American states, cities, businesses and citizens can do a lot to curb global warming, and representatives from those arenas should be invited to next year's climate conference, he told the audience in Poland.

"And if you do that, I promise you: I'll be back," he said in another reference to "The Terminator."

In his two terms as California governor between 2003-2011, Schwarzenegger helped shape America's richest state into a green powerhouse. 

He signed legislation giving local and state officials the tools to bring down greenhouse gas emissions by reducing urban sprawl and promoting renewable energy and green technology. 

Schwarzenegger later told The Associated Press he has converted his signature Humvee trucks to run on hydrogen, electricity and biofuel and only allows himself to eat meat three days a week.

"I mean, maybe it tastes delicious, but I think we should think then and there before we eat about the world and about the pollution," he said. "So I discontinued eating meat four days a week.
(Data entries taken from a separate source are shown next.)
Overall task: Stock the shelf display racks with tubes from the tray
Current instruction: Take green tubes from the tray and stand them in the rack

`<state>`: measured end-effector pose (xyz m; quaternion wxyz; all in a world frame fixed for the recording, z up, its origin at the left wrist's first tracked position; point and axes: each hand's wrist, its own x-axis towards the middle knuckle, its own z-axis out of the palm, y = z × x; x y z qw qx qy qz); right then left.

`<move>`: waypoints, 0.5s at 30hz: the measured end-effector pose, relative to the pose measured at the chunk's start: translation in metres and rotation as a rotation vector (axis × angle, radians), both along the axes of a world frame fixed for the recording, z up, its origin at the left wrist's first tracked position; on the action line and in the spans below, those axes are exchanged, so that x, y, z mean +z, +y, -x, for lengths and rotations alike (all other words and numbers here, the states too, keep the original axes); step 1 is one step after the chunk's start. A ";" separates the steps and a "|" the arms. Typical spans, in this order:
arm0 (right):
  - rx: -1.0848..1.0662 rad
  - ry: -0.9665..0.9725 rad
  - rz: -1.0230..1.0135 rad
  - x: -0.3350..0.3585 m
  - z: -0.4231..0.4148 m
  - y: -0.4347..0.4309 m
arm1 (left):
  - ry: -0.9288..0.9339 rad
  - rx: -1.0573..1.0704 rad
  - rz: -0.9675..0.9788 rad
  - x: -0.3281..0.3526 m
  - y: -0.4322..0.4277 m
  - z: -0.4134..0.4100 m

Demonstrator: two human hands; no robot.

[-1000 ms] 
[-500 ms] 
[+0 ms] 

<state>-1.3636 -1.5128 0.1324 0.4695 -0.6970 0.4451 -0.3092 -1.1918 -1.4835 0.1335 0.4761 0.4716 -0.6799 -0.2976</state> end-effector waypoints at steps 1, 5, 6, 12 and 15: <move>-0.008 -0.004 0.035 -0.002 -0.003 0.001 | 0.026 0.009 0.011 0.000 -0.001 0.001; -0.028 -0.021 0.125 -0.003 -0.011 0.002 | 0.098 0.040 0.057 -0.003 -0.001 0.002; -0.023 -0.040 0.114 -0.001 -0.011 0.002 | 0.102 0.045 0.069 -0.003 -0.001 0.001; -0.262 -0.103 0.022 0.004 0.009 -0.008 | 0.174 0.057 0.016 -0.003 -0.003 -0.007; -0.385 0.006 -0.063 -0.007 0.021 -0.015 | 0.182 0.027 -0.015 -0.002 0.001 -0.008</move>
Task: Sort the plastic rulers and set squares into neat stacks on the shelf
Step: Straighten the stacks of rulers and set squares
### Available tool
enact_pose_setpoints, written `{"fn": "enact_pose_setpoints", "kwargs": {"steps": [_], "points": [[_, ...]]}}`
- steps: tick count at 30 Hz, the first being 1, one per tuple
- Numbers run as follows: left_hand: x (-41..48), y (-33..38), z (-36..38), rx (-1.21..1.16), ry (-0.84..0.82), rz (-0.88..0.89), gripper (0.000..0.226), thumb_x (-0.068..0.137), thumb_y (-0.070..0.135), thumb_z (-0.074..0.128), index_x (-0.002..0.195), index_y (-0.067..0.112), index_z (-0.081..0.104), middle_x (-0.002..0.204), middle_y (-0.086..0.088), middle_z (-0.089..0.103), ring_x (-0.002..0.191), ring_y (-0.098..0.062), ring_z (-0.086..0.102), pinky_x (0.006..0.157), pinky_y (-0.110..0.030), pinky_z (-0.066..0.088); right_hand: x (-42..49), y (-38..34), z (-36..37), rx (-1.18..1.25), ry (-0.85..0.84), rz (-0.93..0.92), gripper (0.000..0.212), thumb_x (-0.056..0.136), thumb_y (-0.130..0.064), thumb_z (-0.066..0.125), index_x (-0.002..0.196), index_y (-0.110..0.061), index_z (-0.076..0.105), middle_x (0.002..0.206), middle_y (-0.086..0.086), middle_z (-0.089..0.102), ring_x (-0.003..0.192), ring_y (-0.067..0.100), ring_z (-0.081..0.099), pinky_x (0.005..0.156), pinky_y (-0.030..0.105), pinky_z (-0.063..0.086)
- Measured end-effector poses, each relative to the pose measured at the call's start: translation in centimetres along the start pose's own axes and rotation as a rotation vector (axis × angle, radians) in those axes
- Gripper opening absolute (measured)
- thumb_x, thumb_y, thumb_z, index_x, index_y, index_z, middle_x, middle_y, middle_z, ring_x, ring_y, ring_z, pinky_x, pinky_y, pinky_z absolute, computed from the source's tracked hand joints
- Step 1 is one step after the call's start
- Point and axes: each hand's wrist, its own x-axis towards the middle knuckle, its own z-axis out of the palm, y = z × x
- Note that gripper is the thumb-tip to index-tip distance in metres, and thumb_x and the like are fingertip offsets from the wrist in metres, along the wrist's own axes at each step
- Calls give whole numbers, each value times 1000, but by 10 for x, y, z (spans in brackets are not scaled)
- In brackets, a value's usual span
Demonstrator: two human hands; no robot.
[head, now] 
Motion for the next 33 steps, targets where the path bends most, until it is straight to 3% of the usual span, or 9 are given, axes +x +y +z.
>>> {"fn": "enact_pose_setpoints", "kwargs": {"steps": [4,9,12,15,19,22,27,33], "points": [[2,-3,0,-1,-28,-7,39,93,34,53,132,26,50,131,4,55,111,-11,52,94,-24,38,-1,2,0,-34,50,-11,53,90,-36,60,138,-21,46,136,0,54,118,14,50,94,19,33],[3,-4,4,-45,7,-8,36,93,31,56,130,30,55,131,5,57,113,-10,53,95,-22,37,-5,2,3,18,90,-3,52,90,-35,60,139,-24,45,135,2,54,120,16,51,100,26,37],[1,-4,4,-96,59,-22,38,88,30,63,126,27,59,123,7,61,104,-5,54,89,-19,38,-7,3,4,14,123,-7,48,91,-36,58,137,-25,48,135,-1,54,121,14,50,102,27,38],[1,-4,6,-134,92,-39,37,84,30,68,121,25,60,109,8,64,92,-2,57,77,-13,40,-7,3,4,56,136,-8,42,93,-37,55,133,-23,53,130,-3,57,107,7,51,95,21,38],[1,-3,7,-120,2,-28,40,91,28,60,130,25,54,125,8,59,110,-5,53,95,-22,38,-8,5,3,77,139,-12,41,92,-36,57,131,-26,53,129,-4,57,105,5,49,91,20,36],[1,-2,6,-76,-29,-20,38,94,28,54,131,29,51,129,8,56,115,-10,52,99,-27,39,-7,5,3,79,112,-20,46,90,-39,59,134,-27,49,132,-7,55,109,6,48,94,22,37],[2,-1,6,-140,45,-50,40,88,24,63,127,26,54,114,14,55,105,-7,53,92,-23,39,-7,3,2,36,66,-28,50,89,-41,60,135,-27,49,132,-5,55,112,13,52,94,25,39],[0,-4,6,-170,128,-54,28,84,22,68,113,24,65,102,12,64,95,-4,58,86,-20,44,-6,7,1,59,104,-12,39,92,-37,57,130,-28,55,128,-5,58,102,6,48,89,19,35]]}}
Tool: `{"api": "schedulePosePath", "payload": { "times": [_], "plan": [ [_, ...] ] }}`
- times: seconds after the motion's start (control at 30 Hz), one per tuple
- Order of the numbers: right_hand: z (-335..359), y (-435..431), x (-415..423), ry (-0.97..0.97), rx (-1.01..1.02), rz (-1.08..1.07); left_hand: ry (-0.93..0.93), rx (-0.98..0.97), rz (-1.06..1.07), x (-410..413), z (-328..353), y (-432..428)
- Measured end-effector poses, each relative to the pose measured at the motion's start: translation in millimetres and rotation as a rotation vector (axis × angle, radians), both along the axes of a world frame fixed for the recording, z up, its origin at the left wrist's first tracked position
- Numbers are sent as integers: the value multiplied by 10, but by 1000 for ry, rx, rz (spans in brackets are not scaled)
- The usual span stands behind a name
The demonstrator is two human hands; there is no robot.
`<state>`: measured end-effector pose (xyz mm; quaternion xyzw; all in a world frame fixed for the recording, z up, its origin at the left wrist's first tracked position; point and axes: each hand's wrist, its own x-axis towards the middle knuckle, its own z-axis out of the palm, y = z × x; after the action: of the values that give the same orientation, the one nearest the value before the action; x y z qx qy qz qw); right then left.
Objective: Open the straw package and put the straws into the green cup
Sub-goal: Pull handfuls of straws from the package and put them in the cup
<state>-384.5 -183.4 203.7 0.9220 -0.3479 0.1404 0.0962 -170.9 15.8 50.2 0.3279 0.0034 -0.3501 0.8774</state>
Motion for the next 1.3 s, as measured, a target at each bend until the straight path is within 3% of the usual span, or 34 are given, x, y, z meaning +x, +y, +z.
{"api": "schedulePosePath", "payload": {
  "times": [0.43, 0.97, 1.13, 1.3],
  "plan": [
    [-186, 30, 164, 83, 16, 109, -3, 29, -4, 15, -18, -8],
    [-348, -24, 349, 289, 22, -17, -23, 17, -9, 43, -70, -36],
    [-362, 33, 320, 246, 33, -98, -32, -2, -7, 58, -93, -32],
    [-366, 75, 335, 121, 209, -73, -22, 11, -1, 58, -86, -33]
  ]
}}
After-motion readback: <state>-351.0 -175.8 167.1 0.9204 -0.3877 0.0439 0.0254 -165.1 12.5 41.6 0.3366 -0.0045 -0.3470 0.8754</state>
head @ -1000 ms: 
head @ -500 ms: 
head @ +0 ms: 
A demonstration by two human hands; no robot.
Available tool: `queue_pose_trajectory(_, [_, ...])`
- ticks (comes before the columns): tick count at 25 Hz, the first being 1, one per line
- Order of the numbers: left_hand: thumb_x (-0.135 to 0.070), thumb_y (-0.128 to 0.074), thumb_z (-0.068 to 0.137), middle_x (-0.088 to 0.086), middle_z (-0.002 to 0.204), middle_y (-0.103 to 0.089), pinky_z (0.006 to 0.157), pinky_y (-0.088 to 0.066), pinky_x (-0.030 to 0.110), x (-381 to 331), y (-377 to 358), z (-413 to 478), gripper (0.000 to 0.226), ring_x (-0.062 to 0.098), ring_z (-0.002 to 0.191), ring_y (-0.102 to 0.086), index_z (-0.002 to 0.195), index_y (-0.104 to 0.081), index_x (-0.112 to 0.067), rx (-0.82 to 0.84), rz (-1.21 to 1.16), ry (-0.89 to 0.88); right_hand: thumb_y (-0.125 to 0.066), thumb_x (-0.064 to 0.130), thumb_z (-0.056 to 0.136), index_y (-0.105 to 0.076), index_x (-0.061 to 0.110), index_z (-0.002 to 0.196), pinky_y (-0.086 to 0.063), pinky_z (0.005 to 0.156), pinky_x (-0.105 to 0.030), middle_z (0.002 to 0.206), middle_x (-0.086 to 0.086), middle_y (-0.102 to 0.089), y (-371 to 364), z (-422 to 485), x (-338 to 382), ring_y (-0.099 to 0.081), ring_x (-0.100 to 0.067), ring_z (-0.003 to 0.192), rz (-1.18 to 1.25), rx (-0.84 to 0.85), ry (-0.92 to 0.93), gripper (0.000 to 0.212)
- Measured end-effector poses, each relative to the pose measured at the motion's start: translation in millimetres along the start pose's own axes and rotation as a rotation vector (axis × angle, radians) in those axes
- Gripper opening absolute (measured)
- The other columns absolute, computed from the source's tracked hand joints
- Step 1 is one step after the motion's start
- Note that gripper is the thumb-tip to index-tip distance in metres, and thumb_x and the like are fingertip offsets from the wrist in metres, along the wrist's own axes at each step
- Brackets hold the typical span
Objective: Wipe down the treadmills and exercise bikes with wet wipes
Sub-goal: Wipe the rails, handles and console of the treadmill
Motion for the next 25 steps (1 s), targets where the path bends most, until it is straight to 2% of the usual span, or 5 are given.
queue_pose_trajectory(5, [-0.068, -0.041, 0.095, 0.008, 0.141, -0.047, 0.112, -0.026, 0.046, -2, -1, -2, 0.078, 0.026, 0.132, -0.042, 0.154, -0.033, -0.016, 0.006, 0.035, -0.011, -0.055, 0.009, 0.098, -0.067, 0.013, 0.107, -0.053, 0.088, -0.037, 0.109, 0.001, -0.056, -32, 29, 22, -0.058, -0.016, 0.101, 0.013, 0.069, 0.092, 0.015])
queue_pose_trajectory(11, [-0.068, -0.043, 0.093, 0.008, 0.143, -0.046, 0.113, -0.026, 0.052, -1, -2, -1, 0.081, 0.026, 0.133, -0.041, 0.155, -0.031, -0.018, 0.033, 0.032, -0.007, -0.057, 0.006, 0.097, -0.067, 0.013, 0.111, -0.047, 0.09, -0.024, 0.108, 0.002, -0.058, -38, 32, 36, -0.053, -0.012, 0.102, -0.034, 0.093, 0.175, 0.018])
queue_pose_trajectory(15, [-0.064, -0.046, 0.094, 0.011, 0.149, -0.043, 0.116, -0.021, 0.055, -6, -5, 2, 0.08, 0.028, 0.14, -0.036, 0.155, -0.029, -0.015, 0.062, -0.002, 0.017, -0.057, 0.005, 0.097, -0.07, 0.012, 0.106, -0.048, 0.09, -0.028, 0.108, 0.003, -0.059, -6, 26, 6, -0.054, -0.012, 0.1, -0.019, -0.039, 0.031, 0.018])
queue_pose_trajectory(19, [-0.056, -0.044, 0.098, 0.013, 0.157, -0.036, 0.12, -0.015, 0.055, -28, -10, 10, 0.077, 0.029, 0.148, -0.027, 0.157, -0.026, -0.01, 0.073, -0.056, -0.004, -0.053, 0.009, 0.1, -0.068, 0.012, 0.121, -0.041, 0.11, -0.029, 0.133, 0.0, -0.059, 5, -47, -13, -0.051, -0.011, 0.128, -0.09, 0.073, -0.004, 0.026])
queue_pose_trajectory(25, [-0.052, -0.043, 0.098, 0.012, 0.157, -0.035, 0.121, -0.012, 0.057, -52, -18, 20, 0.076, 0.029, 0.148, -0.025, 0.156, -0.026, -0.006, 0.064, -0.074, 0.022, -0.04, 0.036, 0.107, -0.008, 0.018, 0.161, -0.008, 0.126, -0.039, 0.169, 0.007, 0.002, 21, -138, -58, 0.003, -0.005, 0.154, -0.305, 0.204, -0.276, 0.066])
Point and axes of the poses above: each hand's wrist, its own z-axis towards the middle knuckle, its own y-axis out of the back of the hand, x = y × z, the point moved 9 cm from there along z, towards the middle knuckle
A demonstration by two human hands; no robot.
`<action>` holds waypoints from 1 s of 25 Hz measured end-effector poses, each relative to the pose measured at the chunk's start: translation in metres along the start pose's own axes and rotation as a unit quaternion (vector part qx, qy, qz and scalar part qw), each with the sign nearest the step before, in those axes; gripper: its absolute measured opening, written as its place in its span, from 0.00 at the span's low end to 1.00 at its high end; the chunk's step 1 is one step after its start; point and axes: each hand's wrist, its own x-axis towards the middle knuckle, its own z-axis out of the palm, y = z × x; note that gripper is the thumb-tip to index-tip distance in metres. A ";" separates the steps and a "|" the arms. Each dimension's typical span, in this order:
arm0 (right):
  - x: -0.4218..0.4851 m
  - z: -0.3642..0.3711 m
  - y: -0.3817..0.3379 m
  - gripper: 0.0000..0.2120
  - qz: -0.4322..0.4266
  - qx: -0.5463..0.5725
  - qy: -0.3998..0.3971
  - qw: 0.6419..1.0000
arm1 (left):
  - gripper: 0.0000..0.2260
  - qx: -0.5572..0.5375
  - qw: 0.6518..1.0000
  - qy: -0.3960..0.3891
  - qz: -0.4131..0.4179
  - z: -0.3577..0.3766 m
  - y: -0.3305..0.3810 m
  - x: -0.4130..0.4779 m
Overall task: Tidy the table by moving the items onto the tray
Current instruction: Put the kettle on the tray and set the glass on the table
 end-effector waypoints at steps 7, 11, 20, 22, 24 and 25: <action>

And eventually, maybe we'll go to seven days."

In an interview with AFP, he said he was on an "environmental crusade" and urged everyone to join in the climate fight. 

"I think governments' responsibility is to protect people. That's why we have armies to avoid an attack. Well here is the biggest attack," he told AFP. 

"Seven million people die every year because of (air) pollution, 25,000 of them die alone in America. If we don't want to fight that then there is something wrong with us."